Well, according to the _extremely_ broken 'spot' rules in d20 an average character can't reasonably be expected to spot a man sitting on the ground in a field on a clear day at 100 yards.
Human vision isn't entirely motion based, but human scanning paterns are. In practice a person with good eyesight can spot a person at maybe at two miles or more if the person is moving and wearing a color that stands out against the background (or is backlit). That would be a spot check at a -1000 or more penalty under the rules, but well within most people's vision. Even a motionless human should be resolvable at a mileif you happen to be starting in the right direction. I've heard incidents of pilots with good vision picking up other aircraft at thirty or even fifty miles - well before thier radar resolved the object.

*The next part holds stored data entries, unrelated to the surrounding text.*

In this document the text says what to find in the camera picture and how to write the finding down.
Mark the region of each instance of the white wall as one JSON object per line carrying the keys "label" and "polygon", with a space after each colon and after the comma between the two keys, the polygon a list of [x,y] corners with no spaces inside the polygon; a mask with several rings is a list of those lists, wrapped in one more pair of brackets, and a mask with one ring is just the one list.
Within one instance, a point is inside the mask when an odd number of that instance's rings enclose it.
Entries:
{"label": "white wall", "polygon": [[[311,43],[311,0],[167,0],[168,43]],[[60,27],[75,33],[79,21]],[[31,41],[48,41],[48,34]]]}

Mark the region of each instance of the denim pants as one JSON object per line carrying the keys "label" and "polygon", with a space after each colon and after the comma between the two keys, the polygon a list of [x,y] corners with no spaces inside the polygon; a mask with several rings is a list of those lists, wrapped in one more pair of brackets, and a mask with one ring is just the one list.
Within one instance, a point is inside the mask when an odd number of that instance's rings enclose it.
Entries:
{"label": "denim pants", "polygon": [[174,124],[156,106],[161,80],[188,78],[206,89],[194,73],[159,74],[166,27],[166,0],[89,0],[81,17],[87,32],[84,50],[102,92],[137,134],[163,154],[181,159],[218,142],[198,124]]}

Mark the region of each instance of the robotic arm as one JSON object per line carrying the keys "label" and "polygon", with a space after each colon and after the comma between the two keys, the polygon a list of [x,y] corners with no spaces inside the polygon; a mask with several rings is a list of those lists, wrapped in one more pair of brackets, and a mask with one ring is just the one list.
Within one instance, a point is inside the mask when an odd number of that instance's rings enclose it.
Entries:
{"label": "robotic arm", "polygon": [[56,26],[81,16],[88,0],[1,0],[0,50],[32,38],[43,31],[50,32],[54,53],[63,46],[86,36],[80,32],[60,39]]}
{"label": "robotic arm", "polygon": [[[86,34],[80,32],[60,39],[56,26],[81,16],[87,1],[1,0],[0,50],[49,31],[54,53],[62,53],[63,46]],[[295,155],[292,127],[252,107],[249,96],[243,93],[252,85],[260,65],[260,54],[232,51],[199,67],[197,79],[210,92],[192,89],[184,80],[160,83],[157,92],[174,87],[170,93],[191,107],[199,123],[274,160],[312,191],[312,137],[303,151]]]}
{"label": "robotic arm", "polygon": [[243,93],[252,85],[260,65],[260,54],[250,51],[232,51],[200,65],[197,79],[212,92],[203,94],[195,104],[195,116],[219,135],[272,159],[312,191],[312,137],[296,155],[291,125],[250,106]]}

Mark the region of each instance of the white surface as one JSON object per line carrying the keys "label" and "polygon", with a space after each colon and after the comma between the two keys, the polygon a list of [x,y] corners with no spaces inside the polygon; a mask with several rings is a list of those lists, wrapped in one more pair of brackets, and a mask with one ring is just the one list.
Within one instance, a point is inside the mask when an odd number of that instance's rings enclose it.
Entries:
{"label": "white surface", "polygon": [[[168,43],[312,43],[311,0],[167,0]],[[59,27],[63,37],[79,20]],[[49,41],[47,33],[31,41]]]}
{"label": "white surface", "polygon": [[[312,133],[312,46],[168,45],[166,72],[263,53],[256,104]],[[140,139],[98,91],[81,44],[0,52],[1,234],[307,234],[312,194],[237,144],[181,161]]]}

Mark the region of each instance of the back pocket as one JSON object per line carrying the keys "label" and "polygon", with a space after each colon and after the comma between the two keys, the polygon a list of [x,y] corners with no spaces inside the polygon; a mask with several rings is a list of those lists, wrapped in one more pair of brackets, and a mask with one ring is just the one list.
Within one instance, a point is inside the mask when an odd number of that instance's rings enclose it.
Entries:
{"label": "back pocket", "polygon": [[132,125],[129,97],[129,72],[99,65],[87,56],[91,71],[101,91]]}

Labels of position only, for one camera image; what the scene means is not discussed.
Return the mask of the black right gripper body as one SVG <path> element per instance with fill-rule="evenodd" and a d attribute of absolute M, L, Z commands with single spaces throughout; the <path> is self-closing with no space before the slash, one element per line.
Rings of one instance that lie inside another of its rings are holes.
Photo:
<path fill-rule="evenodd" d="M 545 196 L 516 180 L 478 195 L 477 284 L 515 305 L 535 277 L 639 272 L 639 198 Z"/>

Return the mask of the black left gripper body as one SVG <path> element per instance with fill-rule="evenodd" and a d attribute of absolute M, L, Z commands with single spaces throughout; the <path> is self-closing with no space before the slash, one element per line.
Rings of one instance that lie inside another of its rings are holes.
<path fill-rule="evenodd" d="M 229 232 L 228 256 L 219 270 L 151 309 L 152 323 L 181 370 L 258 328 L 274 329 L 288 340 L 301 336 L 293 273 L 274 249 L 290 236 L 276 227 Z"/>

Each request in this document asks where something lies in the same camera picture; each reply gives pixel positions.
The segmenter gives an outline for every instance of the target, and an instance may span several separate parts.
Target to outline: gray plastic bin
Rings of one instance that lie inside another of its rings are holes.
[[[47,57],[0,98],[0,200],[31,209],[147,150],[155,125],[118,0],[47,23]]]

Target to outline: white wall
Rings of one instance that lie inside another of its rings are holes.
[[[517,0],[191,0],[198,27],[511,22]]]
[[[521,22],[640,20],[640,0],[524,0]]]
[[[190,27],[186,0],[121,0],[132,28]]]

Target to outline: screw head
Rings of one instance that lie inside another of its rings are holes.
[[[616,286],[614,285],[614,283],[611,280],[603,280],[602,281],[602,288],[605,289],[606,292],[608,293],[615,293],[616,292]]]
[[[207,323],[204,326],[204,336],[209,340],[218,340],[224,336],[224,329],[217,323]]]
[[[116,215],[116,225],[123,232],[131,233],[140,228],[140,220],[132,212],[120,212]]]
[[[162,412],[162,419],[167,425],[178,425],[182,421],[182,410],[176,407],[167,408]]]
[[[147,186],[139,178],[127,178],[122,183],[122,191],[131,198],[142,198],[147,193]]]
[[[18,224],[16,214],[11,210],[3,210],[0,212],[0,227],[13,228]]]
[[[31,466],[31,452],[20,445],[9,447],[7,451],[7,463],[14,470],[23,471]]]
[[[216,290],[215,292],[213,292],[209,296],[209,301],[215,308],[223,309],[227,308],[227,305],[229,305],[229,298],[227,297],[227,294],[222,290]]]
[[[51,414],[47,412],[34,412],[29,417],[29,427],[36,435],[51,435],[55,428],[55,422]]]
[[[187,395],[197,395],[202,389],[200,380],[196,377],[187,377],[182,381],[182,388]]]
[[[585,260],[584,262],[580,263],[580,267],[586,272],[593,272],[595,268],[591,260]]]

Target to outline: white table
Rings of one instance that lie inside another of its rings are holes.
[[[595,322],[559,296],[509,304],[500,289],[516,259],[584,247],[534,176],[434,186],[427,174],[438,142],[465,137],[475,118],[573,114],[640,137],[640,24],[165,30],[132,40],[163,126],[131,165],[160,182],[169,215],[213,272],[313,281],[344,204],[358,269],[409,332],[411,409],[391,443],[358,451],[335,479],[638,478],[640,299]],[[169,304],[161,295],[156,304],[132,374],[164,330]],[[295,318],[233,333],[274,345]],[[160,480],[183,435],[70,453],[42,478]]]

My solution is to put spot DC's on a semi-logrithmic scale. Up to 100' is a -1 penalty per 10' of distance. After 100', the penalty falls to -1 per 100'. After 1000', the penalty falls to -1 per 1000' and so forth. Same thing with listen checks. This allows a shout or a thunderclap to be heard at a considerable distance without having the sound suddenly disapate over the course of 200', and without having ludicrously low DC's to hear the sound like -1500 or something. Of course, such a rule probably doesn't interface well with epic level assumptions, but I don't much like epic level assumptions anyway.